Print the listing below again, exactly. Skip the pictures.

BEGIN SUPPLIED MATERIAL

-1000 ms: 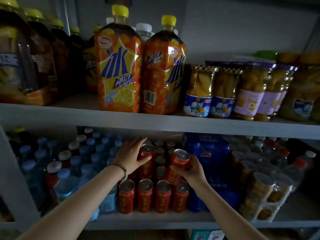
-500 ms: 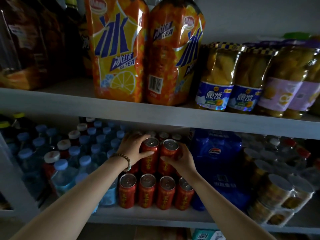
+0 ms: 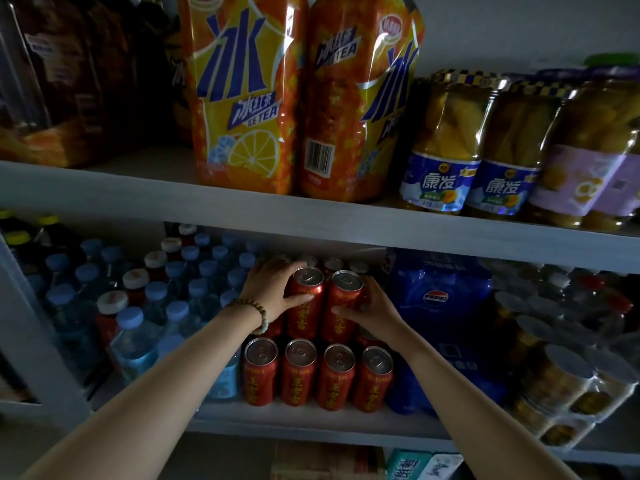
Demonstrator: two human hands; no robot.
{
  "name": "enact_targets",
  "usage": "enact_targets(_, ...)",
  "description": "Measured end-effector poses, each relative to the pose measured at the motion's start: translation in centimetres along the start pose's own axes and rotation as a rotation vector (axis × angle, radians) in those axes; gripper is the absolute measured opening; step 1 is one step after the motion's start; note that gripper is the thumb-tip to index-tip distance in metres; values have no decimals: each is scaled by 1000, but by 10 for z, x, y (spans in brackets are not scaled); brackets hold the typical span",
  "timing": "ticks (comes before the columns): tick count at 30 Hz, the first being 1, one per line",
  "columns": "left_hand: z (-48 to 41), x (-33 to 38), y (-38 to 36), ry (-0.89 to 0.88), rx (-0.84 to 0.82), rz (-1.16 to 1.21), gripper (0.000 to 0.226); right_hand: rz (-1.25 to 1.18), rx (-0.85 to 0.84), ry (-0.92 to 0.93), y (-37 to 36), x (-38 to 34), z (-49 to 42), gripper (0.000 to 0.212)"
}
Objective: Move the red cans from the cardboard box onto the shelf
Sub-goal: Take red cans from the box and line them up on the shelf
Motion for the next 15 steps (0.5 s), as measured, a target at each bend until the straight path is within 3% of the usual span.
enact_targets(15,-1,-2,-4,-2,-38,-16,64,19,-132,40,-8,-13,11,84)
Point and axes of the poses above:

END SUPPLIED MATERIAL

#### YOUR SOLUTION
-1000 ms: 
-500 ms: 
+0 ms: 
Demonstrator: two human hands; no robot.
{
  "name": "enact_targets",
  "usage": "enact_targets(_, ...)",
  "description": "Measured end-effector poses, each relative to the pose measured at the motion's start: translation in centimetres along the start pose's own axes and rotation as a rotation vector (axis × angle, radians) in those axes; gripper is the absolute measured opening; step 1 is one step after the motion's start; note that gripper is the thumb-tip to index-tip distance in metres; values have no decimals: each is scaled by 1000, but by 10 for z, x, y (spans in brackets are not scaled); brackets hold the typical span",
  "timing": "ticks (comes before the columns): tick count at 30 Hz, the first being 1, one per line",
  "columns": "left_hand: z (-48 to 41), x (-33 to 38), y (-38 to 36), ry (-0.89 to 0.88), rx (-0.84 to 0.82), rz (-1.16 to 1.21), gripper (0.000 to 0.226); right_hand: rz (-1.25 to 1.18), rx (-0.85 to 0.84), ry (-0.92 to 0.93), y (-37 to 36), x (-38 to 34), z (-49 to 42), gripper (0.000 to 0.212)"
}
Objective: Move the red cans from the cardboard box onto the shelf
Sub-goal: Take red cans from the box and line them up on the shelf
Motion for the next 15 steps (0.5 s), as measured, a target at each bend until the straight path is within 3% of the usual span.
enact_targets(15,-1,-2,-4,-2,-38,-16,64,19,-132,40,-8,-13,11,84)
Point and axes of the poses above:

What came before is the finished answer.